Simply copying a couple of .so files from /opt/nvidia without the full tree and without adjusting LD_LIBRARY_PATH usually results in “no backend found” type failures.

  1. Confirm CUDA and driver compatibility

nvImageCodec requires:

  • CUDA Toolkit >= 11.8

  • For Jetson, CUDA Toolkit >= 12.0 on Ubuntu 22.04

Installing only cuda-compat gives you driver shims, but not the full CUDA runtime or libraries like nvjpeg/nvjpeg2k. Make sure the production image has the same CUDA major version as the devkit (or at least one that is supported by the nvimgcodec build you are using).

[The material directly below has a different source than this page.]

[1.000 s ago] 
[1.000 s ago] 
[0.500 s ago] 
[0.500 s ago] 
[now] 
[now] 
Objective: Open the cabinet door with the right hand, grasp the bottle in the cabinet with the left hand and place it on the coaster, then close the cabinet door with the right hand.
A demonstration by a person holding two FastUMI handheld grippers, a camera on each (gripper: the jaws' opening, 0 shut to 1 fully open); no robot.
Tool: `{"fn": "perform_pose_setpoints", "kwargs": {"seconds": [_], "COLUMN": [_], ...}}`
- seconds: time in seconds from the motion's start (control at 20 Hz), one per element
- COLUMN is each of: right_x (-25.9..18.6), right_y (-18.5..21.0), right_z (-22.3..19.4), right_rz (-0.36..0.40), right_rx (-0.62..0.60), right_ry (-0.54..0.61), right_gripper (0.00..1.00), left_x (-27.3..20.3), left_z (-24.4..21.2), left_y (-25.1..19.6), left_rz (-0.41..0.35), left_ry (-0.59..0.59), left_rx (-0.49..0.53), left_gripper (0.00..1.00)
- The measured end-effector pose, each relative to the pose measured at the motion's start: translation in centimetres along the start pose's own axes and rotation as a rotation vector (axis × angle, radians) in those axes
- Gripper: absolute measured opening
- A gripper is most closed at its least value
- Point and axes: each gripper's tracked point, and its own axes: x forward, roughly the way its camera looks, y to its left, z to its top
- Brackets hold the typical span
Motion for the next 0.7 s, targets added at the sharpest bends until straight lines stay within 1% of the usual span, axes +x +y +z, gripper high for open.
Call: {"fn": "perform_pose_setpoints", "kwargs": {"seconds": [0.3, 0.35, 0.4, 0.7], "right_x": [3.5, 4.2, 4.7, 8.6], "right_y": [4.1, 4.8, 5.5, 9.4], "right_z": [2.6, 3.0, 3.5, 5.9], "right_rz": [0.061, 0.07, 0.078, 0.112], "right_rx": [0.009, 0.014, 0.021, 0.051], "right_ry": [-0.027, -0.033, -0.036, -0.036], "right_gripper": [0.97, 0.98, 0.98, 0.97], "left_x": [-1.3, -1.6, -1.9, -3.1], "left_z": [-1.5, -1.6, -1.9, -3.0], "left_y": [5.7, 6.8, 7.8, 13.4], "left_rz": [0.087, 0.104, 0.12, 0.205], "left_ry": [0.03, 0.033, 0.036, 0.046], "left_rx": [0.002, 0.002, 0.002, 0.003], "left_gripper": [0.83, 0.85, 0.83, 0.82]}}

  1. Check what processing status you actually get

Once you have a proper install:

  • encode_status should be NVIMGCODEC_PROCESSING_STATUS_SUCCESS, as shown in the C API samples. NVIDIA Docs

  • If you still get a nonzero value, print it and also dump the debug output. Often you will see something like “codec unsupported” or “missed dependencies”, which again points back to missing plugins or libraries.

Regards,

Embedded Software Engineer
RidgeRun | https://www.ridgerun.com/

Contact us: support@ridgerun.com
Developers wiki: https://developer.ridgerun.com/

Hi frander.diaz.

Thanks for sharing all this information. I still didn’t check everything, but I tried looking at the return values from nvimgcodecInstanceCreate, nvimgcodecImageCreate., nvimgcodecEncoderCreate and nvimgcodecEncoderEncode, all of them return 0 (success). The installation also includes the extensions, not just the shared library. I’ll try to reinstall and ensure the path is correct later.

I tried removing the library I copied, and installed via pip this time. Now I’m getting error code 8 at nvimgcodecImageCreate, and a segfault… `NVIMGCODEC_STATUS_INTERNAL_ERROR`.

What’s a simple way to print any further debug messages?

More updates: I created a simpler example code, cross-compiled, and while it fails in the production board, it does run successfully in the devkit, although then I need to set LD_LIBRARY_PATH.